Speaking of the New River, I cannot resist paddling down a divergent fork for a paragraph to talk about Kelly Harrell (a spitting image of Glee’s Chris Colfer), from Wythe, VA (close to the WV State border). Harrell was most famous for being the singer of ‘that New River Train‘ (a train that used to hug the New River Gorge in WV — tracks of this railroad line can be seen in John Sayles’ film “Matewan” – so it is a song associated with West Virginia. Harrell is also believed to have been among the first openly (as it was possible to be) homosexual entertainer. I have heard some people say he is the REAL Father of Country Music because of his early recording date (1925). (I started out just trying to buy Frank Hutchison’s complete recordings — and look what I got myself into.)

But however you come to it, listen to Harrell’s complete recordings in order, and you might get that impression as well – that he was Country’s earliest-recorded founding father, as well as discovering the hidden world of what sounds like gay code in certain songs ‘boys’ (‘tops’) and ‘girls’ (‘bottoms’). Note especially some of his later songs, like the one in which he calls himself a ‘girl’ and refers to having to shave, and even mentions a man and a young boy’s getting ‘gay’ in a watermelon patch. His songs seem to get braver and braver as they go on; maybe this is why he was kept to the dustbins of obscurity and consigned to the record bins of American Imports in European record shops.

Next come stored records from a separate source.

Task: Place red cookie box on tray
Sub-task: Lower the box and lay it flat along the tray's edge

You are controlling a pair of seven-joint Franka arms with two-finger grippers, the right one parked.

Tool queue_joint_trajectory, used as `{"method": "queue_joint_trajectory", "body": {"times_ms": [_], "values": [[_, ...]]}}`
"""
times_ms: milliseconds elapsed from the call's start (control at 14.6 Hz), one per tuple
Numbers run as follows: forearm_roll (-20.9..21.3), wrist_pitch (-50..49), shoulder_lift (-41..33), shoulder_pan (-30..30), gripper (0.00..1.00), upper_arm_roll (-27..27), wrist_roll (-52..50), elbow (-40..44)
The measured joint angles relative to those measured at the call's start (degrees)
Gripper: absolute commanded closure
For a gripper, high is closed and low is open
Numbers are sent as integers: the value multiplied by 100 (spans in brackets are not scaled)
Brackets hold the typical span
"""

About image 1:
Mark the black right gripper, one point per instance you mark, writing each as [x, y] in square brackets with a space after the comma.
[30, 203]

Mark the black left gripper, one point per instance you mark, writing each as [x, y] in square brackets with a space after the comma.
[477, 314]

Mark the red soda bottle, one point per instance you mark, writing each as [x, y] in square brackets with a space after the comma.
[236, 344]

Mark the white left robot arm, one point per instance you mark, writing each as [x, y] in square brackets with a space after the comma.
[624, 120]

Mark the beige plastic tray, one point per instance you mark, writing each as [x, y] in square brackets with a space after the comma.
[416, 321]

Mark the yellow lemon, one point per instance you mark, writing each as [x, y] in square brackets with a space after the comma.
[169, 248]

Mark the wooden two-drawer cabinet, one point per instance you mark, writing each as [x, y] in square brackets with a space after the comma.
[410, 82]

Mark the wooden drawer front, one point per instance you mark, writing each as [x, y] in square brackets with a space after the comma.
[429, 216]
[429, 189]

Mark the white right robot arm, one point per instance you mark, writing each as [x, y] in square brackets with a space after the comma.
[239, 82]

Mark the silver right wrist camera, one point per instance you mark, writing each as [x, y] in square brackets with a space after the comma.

His best song is one in which he sings in the role of a woman — “I Wish I Were a Single Girl Again.” He’s also pushing the envelope of the mores of his time, I think, in his “Underneath the Willow Tree,” which might sneak in a barely-noticeable male-on-male kiss. A textile worker by trade, he apparently died trying to impress other men. His life story would make a great HBO musical directed by John Waters and starring Chris Colfer – but who would have to learn to imitate Harrell’s raspy, frog-like, off-key voice – and I’m telling the hypothetical filmmaker now that the songs would have to be sung in order of recording date to get the right effect.

It is possible that West Virginia is this incognito bellwether, or harbinger of things to come, in terms of music. Option 22, Comparsa, and Appalatin are examples of this, but, in spending time here, I have discovered there are bands that are not necessarily ‘worldbeat’ but that blend in cultural influences, styles, and instruments more subtly than, say, Appalatin out of Louisville, or Option 22. In fact one of the purposes of CultureFest is to unite similar bands, such as the Electric Junkyard Gamelan out of NY, Telesma out of Annapolis, MD, and Alliens from Floyd, VA (not to far from the WV State line).

The sounding ready-for-top-40-radio group the Boatmen, from Beckley WV, use the Ghanian Djembe as their percussion — whose distinctive ‘thump thump’ can be heard on their song “Katherine.” Then there are many, many reggae-influenced bands, such as the Tom Batchelor Band from Morgantown, WV (which to me sound like the Guess Who amalgamated with The Band and Honky Tonk, with a mixture of Reggae and Steel Drums). Shayar, from Beckley via Jamacia, is straight-on Reggae. Happy Minor from Charleston is a reggae, jazz, and early rock-and-roll-influenced band. The reggae is there, happily minor, but noticeable. There is also The Head Changers of Parkersburg; (Vern’s Pot O Chili from Wheeling; and the gangja-loving Shamaicans of Shepardstown. And I almost forgot, the really-ahead-of-the-curve Rasta Rafiki, from Morgantown, which has been mixing Rock with Reggae for almost 25 years.